Quelle est la chose que vous voulez que l'église aux États-Unis sache à propos de l'église au Nigeria ?

« Cet EYN traverse la période la plus difficile de son existence, et nous n'avons pas de solution. Pour moi, cela m'a presque fait démissionner du travail. Des gens sont tués et je ne peux rien faire. Je dis, à quoi sert mon leadership?
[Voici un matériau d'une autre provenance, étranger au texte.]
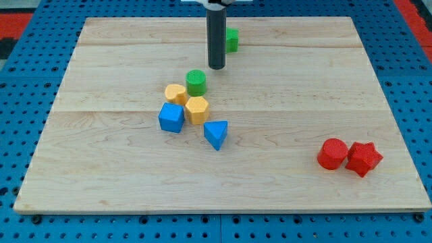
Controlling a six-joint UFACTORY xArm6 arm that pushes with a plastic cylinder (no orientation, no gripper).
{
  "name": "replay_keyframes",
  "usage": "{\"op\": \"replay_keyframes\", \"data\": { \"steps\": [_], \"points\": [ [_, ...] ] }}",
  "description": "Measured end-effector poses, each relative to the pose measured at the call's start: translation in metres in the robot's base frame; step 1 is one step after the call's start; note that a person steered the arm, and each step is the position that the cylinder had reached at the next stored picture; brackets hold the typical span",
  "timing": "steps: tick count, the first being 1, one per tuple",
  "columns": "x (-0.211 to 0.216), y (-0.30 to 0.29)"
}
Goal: Move the green star to the center
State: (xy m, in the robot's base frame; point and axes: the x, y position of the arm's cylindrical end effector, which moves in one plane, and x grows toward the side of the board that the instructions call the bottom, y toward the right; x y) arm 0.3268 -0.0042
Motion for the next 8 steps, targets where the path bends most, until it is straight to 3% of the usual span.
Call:
{"op": "replay_keyframes", "data": {
  "steps": [1, 2, 3, 4, 5, 6, 7, 8],
  "points": [
    [0.021, -0.029],
    [0.055, -0.016],
    [0.030, -0.009],
    [-0.036, -0.006],
    [-0.053, -0.072],
    [-0.089, -0.009],
    [-0.090, 0.041],
    [-0.060, 0.053]
  ]
}}
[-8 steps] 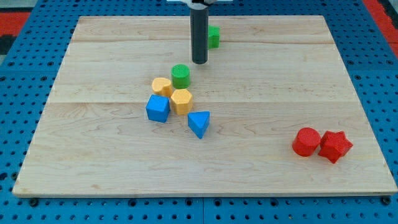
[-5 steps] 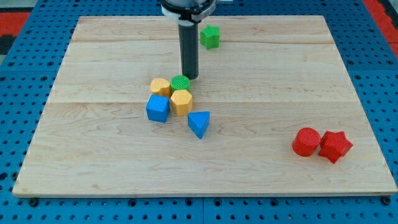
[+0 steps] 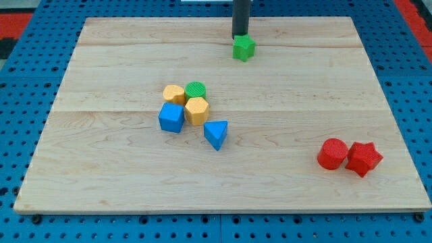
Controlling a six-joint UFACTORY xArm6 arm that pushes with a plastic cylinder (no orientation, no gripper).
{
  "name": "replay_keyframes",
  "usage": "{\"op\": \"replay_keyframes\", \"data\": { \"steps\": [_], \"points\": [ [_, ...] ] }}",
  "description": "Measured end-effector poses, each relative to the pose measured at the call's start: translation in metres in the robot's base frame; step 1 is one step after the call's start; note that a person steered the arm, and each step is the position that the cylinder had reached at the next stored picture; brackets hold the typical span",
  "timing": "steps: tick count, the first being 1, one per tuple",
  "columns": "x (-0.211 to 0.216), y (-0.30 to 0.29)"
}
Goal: Move the green star to the center
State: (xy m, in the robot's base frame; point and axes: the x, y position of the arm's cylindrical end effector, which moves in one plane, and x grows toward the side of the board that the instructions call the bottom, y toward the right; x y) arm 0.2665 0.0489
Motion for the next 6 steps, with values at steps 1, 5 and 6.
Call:
{"op": "replay_keyframes", "data": {
  "steps": [1, 5, 6],
  "points": [
    [0.054, 0.000],
    [0.123, 0.068],
    [0.137, 0.017]
  ]
}}
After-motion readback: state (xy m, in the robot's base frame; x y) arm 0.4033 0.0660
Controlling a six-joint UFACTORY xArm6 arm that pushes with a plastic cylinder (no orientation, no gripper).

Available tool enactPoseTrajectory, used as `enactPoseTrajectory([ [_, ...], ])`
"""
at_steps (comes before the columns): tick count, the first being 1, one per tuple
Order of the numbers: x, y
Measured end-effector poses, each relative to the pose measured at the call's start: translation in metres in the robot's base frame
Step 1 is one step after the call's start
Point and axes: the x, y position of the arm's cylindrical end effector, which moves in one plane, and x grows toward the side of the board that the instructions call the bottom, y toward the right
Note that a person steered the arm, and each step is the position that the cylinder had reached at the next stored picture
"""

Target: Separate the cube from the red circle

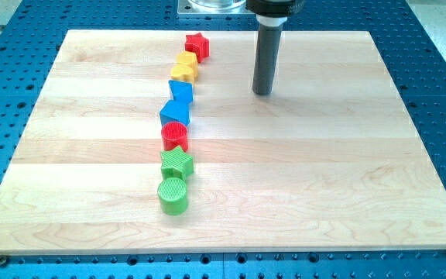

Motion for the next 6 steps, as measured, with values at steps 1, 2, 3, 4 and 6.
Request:
enactPoseTrajectory([
  [1, 0.057, -0.004],
  [2, 0.099, -0.057],
  [3, 0.1, -0.085],
  [4, 0.088, -0.101],
  [6, 0.048, -0.155],
])
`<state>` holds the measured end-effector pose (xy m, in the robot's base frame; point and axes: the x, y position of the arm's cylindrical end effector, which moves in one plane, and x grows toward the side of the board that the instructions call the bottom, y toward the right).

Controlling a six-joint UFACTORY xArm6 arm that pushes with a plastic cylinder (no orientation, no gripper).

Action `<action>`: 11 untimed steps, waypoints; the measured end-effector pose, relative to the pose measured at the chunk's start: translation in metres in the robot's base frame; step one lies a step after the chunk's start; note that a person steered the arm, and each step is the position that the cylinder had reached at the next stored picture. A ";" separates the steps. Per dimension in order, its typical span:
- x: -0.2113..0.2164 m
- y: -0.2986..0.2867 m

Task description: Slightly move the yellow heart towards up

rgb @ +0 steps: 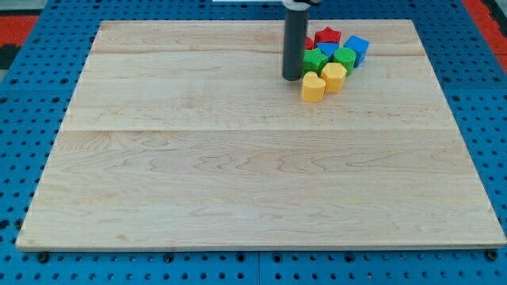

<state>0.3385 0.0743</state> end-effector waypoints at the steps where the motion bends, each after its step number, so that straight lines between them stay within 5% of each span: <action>1: 0.018 0.019; 3: 0.106 0.004; 4: 0.097 0.053; 5: 0.056 0.030; 11: 0.063 0.041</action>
C'est très difficile. Très, très difficile.

« Les membres de l'Église se réfugient au Kulp Bible College. Il est parfois difficile de leur fournir de la nourriture. EYN dépend des offrandes des membres, donc lorsque les membres sont terriblement affectés, toute l'église est affectée. Les sources de revenus du siège ont disparu. Il est très douloureux de voir des membres qui ont été des sources de soutien pour l'église, et maintenant ils sont sans abri.

« Je demande, qu'est-ce que l'église mondiale va faire à propos de ce problème mondial ? Les terroristes ont un réseau. Mais l'église a-t-elle un réseau pour gérer les problèmes du monde ?

« Je pense que nous devons faire quelque chose de plus qu'une simple prière. Bien sûr, la prière est numéro un. Mais il faut autre chose pour s'encourager mutuellement. Vous ne pouvez pas arrêter complètement la situation, mais je pense qu'il est important que nous nous rapprochions les uns des autres.

« J'ai reçu des lettres des États-Unis, de membres d'église. Nous les avons compilés et les avons envoyés à tous les conseils d'église de district sous la forme d'un gros livre afin que les membres puissent le lire. Les membres sentent que quelqu'un se soucie d'eux et que quelqu'un s'inquiète de leur situation. Vous leur donnez un peu de réconfort en leur disant qu'ils ne sont pas seuls.

Dans une conversation de suivi, Dali a partagé longuement et plus personnellement sur la façon dont la situation l'a affecté, lui et son église. Comment les dirigeants de l'église peuvent-ils dire aux membres de ne pas essayer de défendre leurs maisons et leurs familles, a-t-il demandé, exprimant la lutte pour faire face à une situation pratiquement impossible tout en maintenant une voix pour la paix.

Il a qualifié le mouvement islamiste extrémiste violent de possession démoniaque de l'esprit de l'islam. Sa plus grande peur est que lui et d'autres à EYN puissent laisser les horreurs de la situation les pousser à l'inimitié, et que ce démon puisse également les posséder. Parfois, il doit arrêter d'écouter des histoires de souffrance et de mort, pour se protéger d'être envahi par la haine.

Comment les Frères des États-Unis peuvent-ils aider ? Personne de l'extérieur du Nigeria ne peut résoudre ce problème pour les Nigérians, a déclaré Dali, mais les Frères américains peuvent aider à fournir des secours aux réfugiés en cas de catastrophe et peuvent visiter et encourager les Frères nigérians par leur présence. Il a demandé l'envoi de personnel médical bénévole, de médecins et de sages-femmes pour travailler dans l'hôpital qu'EYN envisage de développer.

Il a ensuite demandé quelque chose de plus difficile à l'église américaine : au milieu du meurtre et de la mort, il veut que l'Église des Frères rappelle à EYN la nécessité de se concentrer sur la paix.

— Cheryl Brumbaugh-Cayford est directrice des services d'information de l'Église des Frères.